PROBLEM TO SOLVE: The expected answer holds every line from the first line of the data below through the line containing "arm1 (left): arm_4", exactly as written, and no other line.

START INFORMATION SHOWN

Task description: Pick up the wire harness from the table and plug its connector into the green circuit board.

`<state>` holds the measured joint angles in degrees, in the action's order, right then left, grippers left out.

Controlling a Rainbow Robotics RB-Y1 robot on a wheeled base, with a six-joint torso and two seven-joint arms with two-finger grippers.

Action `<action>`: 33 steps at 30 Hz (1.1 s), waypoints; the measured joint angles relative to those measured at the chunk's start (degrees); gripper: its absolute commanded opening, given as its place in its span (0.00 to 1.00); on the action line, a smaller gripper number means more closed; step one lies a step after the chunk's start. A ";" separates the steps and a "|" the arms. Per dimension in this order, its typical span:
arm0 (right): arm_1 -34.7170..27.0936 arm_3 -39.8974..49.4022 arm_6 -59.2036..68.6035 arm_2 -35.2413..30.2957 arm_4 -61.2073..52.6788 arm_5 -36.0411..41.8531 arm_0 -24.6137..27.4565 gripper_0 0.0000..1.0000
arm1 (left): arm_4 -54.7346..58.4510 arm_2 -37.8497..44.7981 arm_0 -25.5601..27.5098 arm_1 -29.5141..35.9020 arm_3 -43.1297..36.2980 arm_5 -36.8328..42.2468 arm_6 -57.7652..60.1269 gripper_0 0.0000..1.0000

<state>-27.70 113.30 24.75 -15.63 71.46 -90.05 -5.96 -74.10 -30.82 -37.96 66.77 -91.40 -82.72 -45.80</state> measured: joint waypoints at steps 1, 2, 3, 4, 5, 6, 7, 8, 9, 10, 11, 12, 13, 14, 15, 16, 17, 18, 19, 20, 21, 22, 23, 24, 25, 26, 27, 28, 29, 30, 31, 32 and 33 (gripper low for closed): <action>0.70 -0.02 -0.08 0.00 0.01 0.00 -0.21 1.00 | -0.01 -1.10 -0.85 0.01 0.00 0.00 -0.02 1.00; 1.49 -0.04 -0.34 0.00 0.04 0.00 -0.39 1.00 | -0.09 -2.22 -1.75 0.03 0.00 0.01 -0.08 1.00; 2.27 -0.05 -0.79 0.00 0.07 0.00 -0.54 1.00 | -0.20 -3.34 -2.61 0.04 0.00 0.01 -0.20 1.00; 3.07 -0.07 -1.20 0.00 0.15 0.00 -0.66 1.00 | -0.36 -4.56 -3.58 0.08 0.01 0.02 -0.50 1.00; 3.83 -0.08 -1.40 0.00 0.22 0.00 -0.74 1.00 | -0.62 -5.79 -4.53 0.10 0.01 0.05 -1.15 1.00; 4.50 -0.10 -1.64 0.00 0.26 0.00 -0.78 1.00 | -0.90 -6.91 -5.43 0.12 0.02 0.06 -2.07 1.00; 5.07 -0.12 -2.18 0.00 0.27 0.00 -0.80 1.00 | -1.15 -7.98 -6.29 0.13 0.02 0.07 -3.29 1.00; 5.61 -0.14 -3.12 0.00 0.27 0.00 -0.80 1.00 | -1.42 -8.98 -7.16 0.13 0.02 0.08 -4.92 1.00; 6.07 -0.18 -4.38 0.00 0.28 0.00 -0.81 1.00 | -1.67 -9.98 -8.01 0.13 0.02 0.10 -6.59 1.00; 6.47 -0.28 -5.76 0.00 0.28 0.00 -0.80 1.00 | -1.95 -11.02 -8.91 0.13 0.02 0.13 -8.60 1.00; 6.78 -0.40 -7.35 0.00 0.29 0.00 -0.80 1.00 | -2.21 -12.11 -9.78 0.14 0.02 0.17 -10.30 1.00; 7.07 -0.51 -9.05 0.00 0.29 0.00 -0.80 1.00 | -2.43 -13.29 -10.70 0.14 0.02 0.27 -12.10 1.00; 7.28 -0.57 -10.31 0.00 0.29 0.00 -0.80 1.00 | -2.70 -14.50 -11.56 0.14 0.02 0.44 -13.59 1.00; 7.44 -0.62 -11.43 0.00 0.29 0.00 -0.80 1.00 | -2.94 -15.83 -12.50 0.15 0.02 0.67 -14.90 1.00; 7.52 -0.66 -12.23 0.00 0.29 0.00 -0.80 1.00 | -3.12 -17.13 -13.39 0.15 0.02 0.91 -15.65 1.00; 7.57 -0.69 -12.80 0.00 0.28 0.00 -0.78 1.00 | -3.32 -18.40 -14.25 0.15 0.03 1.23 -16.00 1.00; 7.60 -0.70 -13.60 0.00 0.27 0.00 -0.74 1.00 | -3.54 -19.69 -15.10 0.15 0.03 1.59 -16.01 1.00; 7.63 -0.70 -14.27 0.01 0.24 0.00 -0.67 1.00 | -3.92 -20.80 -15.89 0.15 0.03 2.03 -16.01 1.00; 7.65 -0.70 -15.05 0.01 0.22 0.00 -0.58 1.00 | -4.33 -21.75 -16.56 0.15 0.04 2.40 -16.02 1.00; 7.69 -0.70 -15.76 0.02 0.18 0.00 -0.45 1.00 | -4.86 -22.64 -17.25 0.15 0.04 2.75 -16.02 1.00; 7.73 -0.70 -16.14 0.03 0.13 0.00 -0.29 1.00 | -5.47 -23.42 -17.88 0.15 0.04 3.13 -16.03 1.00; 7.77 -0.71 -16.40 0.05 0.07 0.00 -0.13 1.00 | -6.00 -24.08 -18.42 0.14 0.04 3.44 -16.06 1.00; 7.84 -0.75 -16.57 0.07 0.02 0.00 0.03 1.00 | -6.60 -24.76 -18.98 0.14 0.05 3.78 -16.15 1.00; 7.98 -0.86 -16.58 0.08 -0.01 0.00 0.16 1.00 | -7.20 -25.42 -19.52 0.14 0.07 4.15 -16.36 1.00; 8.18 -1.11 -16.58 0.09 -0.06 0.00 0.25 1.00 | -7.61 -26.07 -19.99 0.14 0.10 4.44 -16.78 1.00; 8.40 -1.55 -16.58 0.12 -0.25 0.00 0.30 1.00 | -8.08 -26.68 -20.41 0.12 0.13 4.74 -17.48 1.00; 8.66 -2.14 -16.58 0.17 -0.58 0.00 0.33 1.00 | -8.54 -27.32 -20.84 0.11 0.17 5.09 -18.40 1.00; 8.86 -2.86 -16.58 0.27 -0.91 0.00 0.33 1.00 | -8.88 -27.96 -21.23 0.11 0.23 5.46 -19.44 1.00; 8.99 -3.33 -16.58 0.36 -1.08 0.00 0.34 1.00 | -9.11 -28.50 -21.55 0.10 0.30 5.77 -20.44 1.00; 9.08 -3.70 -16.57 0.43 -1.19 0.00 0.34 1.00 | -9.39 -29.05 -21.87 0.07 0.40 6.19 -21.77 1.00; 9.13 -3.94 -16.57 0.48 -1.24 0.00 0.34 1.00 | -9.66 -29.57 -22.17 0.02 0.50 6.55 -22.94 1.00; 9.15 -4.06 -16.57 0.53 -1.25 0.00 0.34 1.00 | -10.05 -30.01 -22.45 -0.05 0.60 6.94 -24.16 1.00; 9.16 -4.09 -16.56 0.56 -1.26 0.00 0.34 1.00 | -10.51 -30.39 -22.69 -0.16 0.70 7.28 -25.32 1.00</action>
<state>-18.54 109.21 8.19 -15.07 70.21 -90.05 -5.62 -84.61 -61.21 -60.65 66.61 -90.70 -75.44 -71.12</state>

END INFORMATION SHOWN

FINAL ANSWER:
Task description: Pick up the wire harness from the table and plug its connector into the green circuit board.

`<state>` holds the measured joint angles in degrees, in the action's order, right then left, grippers left out.

Controlling a Rainbow Robotics RB-Y1 robot on a wheeled base, with a six-joint torso and two seven-joint arms with two-finger grippers.

Action `<action>`: 33 steps at 30 Hz (1.1 s), waypoints; the measured joint angles relative to those measured at the chunk's start (degrees); gripper: its absolute commanded opening, given as its place in its span (0.00 to 1.00); on the action line, a smaller gripper number means more closed; step one lies a step after the chunk's start. A ";" separates the steps and a "|" the arms. Per dimension in this order, its typical span:
arm0 (right): arm_1 -34.7170..27.0936 arm_3 -39.8974..49.4022 arm_6 -59.2036..68.6035 arm_2 -35.2413..30.2957 arm_4 -61.2073..52.6788 arm_5 -36.0411..41.8531 arm_0 -24.6137..27.4565 gripper_0 0.0000..1.0000
arm1 (left): arm_4 -54.7346..58.4510 arm_2 -37.8497..44.7981 arm_0 -25.5601..27.5098 arm_1 -29.5141..35.9020 arm_3 -43.1297..36.2980 arm_5 -36.8328..42.2468 arm_6 -57.7652..60.1269 gripper_0 0.0000..1.0000

This exercise requires no further response.